# Kafka Pipeline Errors

There are a number of factors that can contribute to errors while creating a Kakfa pipeline. This topic lists some common errors and their solutions. For more information on creating pipelines with Kafka, refer to [Load Data from Kafka](https://docs.singlestore.com/db/v9.1/load-data/data-sources/load-data-from-kafka.md).
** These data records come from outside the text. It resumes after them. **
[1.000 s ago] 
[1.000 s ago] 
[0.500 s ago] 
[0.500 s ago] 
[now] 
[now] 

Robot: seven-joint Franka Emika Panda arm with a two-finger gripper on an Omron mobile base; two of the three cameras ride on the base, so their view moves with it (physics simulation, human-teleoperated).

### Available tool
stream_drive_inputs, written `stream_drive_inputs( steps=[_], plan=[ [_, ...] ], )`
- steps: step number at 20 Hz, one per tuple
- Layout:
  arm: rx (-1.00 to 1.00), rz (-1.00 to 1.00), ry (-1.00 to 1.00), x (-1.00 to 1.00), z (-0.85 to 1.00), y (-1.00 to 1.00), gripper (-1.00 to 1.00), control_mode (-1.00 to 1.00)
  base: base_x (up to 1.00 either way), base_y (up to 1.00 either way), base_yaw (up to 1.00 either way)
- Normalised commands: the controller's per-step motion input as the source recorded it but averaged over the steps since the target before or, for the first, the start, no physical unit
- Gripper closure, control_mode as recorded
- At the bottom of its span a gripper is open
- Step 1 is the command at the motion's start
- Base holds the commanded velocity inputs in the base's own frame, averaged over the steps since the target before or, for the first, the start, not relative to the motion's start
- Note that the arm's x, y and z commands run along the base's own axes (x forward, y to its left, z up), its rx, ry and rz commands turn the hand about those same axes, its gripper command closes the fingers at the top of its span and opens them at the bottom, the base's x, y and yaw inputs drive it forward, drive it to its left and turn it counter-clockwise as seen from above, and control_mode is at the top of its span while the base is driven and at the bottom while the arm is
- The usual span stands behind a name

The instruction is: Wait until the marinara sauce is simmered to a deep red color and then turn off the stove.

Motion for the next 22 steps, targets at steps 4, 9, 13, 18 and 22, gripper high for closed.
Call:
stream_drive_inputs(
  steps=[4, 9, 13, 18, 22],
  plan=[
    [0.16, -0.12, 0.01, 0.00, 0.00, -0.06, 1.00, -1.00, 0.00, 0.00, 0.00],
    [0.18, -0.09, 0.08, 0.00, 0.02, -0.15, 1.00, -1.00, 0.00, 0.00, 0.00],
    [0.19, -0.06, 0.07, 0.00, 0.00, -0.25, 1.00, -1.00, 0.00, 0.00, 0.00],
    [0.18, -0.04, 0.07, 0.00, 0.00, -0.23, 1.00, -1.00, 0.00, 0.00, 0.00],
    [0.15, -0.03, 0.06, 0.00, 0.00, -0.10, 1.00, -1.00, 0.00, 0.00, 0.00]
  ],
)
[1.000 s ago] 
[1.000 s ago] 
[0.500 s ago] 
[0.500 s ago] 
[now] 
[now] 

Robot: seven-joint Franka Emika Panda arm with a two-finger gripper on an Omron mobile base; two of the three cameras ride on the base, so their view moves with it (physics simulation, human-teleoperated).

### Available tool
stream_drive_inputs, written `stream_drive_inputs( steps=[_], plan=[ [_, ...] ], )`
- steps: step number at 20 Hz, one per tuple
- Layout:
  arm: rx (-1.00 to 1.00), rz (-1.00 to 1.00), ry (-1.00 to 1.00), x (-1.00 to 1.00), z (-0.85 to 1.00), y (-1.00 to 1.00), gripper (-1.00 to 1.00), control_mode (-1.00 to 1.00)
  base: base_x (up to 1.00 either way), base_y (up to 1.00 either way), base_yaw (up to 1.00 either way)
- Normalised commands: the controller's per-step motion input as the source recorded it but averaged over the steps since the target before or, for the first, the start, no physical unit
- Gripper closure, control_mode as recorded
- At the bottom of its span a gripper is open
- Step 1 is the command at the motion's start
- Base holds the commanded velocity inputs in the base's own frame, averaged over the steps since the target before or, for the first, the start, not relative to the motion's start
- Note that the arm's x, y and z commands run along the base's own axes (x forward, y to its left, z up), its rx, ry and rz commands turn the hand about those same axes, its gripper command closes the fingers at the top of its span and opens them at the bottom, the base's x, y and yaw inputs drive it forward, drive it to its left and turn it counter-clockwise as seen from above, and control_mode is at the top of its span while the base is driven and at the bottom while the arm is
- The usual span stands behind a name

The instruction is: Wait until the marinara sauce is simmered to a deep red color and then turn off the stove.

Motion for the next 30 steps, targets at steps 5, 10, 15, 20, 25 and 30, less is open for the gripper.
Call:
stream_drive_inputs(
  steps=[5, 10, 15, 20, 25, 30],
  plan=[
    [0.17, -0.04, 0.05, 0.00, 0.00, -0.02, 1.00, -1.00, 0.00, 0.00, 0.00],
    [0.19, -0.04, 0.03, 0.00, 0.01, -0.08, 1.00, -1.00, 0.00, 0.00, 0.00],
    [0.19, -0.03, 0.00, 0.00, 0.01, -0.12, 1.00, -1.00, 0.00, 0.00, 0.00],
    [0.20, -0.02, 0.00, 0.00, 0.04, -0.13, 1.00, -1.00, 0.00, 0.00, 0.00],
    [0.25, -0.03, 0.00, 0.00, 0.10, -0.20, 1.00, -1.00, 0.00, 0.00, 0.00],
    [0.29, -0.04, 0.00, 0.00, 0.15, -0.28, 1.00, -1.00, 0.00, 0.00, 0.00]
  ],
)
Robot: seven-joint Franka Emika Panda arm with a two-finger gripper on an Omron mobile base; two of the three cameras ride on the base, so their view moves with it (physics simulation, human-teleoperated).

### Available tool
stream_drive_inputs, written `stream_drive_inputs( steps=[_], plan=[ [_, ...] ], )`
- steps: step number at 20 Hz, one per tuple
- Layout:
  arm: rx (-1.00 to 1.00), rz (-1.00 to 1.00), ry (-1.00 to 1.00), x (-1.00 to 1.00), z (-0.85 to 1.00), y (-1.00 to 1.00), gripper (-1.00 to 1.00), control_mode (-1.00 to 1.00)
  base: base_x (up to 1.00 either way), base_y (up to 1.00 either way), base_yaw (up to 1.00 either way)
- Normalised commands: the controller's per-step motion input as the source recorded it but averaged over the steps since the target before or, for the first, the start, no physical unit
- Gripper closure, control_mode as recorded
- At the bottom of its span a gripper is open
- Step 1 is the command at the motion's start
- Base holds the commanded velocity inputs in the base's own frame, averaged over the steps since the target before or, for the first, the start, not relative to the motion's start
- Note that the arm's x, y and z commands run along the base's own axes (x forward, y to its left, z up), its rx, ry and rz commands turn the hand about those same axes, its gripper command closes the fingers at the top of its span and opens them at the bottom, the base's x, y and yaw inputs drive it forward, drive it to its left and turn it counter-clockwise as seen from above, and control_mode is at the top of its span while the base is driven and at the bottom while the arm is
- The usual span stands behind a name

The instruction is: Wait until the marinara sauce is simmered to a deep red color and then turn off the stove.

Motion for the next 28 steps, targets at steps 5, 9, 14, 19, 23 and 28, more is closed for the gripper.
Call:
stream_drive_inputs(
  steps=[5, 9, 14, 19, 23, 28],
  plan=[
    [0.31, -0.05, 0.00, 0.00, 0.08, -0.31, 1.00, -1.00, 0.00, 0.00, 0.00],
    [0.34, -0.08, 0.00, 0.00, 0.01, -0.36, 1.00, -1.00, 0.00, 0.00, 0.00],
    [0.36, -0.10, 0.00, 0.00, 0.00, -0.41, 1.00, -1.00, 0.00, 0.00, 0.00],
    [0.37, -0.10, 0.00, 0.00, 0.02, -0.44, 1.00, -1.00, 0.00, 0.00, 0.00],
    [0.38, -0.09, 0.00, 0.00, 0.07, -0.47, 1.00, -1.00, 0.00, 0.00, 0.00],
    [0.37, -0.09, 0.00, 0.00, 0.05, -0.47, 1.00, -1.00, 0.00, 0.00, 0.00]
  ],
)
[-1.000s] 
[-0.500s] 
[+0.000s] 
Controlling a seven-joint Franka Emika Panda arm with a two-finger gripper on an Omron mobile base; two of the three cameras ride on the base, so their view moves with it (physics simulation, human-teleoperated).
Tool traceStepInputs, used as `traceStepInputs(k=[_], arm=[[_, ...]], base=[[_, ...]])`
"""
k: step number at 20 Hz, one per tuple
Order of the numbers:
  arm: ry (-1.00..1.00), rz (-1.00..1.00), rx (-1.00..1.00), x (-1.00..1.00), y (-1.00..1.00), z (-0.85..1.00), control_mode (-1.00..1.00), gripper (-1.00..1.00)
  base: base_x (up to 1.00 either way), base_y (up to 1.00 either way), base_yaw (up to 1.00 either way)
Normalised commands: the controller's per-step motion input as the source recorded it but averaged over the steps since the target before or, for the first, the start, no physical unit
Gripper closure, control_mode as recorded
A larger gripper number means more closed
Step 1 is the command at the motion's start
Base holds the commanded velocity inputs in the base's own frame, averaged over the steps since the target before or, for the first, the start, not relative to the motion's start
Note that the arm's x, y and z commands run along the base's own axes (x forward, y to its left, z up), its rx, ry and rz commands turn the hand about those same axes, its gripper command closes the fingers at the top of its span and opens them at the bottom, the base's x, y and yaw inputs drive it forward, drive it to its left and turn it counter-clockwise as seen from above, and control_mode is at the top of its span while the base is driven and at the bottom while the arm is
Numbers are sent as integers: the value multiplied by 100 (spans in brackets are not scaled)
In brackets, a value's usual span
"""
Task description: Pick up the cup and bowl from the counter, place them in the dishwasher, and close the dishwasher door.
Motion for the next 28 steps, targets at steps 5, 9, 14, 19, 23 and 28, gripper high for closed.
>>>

> **📝 Note**: - Monitor the [operation.timeout.ms](https://docs.singlestore.com/db/v9.1/load-data/data-sources/configuration-options-for-different-sources/#section-idm234488319108397.md) configuration setting while running Kafka pipelines. if `operation.timeout.ms` is set to 10 seconds in Kafka and a Kafka offset takes 20 seconds to fetch, an error is thrown. To avoid this error, increase the `operation.timeout.ms` limit.
> - When inserting data into Stored Procedures through a pipeline, out–of-order optimization is disabled by default and cannot be enabled (with the help of the `OUT_OF_ORDER OPTIMIZATION` [clause](https://docs.singlestore.com/db/v9.1/reference/sql-reference/pipelines-commands/alter-pipeline/#section-idm4637357457899232547490767548.md)). To prevent an order mismatch issue, sort the data before inserting it into the underlying table.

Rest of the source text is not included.